Understanding FinTech

FinTech – Financial technology is the intersection of technology to deliver financial services such as software to manage financial accounts, make payments or transfer money using smartphones and using analytics to make investment decisions.

The Evolution of FinTech

  • FinTech 1.0 : Infrastructure
  • FinTech 2.0 : Banks
  • FinTech 3.0 : Startups
  • FinTech 3.5 : Emerging Markets

FinTech 2.0: Banks (1967)

  • Evolution of finance and technology
  • First automated teller machine (ATM)
  • First handheld calculator
  • Process of digitization
  • Establishment of a series of domestic and international electronic payment systems in the late 1960s and early 1970s
  • Establishment of NASDAQ the world’s first electronic stock exchange in 1971
  • Online banking system in 1980
  • Program Trading in 1987

FinTech 3.0: Startups and FinTech 3.5: Emerging Markets

  • Global financial crisis – 2008 (real estate market crash)
  • Blockchain – crypto and bitcoin
  • Distributed ledger technologies
  • Peer-to-peer landing
  • Crowdfunding
  • Mobile payment with Smartphones

How 2008 Impacted the development of FinTech?

  • Unemployment
  • Regulatory changes
  • Distrust in Bank
  • Invention of Smartphones – launched in 2007

FinTech Typology

  • Finance and Investment

Alternative to Financing: Crowdfunding, P2P Lending, ICOs (Initial Coin Offerings)

  • Operations and Risk Management

Pre 2008 financial crisis the focus was on Quantitative Risk Modelling Techniques eg. VAR (Value-at- Risk Systems) and after 2008 the financial services spend heavily on IT.

  • Payments and Infrastructure

Electronic payments

  • Data Security and Monetization

Datafication such as Big Data or Artificial Intelligence and Risk such as Hacking and Cyber Security

  • Technology in the Customer Interface

New business technologies

Four Phases of Money

Barter System

In the 9000BC to 600BC with the limitations of the capacity of carrying goods, transporting it across long distance to make exchanges and standardize commence.

Commodity Money

In 1100BC, China used small bronze replicas of goods as token, while some countries also used silver and gold. In Rome, soldiers were paid in salt as their salary.


Coinage was the system of creating and issuing coins as a form of currency.
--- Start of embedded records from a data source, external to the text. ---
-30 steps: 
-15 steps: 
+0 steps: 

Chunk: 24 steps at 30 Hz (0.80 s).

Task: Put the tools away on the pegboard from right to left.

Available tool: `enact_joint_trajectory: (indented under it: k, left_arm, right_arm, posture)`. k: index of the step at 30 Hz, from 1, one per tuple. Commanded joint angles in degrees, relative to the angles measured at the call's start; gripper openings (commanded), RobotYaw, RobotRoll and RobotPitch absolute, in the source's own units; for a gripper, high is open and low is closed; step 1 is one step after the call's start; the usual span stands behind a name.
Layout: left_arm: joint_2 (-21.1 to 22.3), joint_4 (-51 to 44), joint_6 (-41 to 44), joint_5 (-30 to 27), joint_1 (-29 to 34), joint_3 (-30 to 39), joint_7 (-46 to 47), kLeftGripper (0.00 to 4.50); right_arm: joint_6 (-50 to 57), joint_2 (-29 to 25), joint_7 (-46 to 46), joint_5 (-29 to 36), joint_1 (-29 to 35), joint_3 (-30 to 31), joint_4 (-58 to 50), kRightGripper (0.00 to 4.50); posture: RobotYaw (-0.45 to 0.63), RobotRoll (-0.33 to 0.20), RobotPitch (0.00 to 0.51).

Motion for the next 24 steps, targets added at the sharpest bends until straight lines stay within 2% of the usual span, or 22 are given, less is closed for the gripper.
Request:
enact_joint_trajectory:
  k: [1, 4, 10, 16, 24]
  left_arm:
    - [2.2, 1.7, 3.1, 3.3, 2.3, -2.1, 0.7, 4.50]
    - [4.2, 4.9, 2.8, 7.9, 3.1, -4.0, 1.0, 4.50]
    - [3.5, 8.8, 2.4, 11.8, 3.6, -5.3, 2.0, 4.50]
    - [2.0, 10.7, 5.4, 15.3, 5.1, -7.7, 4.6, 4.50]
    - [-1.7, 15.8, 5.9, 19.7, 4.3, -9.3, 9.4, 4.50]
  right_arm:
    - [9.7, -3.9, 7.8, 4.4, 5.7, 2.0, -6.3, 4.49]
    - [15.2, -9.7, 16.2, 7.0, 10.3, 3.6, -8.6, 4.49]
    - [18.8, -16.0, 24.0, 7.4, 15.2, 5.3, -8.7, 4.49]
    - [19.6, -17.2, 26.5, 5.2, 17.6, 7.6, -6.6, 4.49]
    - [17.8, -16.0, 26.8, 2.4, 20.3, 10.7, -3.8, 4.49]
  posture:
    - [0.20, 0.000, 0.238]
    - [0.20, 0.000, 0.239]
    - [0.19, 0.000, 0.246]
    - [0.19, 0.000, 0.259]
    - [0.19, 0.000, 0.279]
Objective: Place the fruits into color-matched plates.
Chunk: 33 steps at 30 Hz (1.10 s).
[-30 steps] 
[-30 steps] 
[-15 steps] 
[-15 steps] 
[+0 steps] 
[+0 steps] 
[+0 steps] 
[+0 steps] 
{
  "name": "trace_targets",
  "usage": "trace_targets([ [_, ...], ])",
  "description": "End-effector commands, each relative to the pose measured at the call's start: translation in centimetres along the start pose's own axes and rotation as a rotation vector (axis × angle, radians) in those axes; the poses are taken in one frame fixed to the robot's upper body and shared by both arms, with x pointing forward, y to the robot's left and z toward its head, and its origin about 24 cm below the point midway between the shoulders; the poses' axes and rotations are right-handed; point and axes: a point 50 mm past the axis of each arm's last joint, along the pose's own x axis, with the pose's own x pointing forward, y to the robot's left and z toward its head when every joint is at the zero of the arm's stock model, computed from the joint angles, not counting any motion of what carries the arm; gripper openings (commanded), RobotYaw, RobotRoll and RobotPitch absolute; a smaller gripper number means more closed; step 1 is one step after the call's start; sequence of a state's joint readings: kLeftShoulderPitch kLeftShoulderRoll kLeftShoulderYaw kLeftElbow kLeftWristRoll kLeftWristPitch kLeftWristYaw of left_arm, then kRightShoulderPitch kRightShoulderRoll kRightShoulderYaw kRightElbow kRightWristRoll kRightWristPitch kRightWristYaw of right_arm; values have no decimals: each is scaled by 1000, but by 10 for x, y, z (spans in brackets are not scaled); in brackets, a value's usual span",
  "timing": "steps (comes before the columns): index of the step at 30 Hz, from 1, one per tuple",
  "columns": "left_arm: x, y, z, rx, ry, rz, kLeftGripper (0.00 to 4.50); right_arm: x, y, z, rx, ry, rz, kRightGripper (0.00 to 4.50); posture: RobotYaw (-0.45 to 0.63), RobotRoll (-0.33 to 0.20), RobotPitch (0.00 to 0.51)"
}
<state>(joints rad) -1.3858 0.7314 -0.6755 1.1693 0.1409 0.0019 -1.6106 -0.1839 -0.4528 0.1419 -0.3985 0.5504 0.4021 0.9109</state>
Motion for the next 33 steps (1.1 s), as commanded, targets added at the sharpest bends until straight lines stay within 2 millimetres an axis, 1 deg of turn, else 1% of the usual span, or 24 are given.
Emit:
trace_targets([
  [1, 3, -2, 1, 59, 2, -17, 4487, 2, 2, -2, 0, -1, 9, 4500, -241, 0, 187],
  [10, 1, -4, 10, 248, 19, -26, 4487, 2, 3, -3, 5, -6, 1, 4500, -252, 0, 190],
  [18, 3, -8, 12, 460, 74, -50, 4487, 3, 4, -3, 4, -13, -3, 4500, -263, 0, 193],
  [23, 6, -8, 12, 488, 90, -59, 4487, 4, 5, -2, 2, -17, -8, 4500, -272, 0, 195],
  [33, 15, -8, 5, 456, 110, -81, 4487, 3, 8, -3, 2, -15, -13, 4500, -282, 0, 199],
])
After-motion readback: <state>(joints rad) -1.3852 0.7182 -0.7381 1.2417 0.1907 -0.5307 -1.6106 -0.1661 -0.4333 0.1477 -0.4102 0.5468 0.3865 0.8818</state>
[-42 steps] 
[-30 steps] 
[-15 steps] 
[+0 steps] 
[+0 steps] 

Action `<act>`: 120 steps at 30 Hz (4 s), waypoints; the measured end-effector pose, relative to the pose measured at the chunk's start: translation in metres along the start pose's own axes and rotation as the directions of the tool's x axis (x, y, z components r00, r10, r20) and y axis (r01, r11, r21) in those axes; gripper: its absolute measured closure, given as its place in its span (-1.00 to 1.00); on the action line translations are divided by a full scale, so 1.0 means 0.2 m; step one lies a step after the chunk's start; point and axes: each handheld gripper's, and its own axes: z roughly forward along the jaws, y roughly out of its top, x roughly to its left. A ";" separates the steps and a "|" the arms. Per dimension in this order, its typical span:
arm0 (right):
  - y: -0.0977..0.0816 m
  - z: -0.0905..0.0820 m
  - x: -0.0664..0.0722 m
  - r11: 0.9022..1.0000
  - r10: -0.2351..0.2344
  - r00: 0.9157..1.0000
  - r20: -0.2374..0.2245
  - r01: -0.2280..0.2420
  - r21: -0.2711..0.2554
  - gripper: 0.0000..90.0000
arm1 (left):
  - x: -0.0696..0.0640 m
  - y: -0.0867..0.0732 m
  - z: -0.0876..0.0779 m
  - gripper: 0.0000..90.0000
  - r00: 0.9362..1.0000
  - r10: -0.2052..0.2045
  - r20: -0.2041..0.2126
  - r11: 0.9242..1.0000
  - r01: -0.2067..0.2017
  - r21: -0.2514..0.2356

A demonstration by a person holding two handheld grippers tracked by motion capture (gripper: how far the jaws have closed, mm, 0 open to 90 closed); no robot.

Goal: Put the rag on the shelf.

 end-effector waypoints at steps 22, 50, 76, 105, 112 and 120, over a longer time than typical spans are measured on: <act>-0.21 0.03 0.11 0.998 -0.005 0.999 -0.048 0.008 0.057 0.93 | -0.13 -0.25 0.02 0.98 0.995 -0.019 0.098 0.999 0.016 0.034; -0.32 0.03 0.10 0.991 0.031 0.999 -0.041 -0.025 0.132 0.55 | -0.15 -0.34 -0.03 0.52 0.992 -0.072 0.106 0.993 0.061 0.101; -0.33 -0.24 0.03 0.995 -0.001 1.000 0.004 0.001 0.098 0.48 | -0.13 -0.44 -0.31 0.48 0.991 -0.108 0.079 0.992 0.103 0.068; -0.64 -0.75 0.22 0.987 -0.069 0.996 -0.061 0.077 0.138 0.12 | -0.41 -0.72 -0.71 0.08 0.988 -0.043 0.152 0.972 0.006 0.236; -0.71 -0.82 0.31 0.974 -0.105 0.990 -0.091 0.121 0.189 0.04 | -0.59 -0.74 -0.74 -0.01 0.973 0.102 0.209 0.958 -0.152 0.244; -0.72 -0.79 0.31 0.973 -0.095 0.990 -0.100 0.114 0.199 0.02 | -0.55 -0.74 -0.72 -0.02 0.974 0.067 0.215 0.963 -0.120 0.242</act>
The coinage system was introduced by Lydians, currently known as Turkey around 600BC. China introduced paper money in 700AD and Europe did likewise in the year 16000AD

Dematerialized Payments

In the 1950s as the technology advanced and became more widely available, digital payments became more common and the volume of non-cash transaction has been steadily increasing ever since then.

Payment Evolution

  • 1946 – Credit Cards
  • 1950 – Cheques
  • 1980 – ATM
  • 1990 – EMV Standards
  • 2000 – Mobile money, e-wallets and virtual cards
  • 2009 – Bitcoin
  • 2010 – Contactless Cards
  • 2015 – Wearable devices, mobile wallets, other cryptocurrencies

Real-Time Gross Settlement (RTGS)

Real-time gross settlement (RTGS) systems enable the immediate exchange of large amounts of money between banks. These systems, which are often run by central banks or other financial institutions, are used for high-value transactions. Large sums of money may be transferred quickly and reliably between financial institutions because to RTGS systems’ rapid, secure, and effective architecture. RTGS systems are used to settle a variety of transactions, such as large-value business payments, government securities settlements, and interbank transfers. This is only possible because of technological capacities and customer expectation of instant delivery.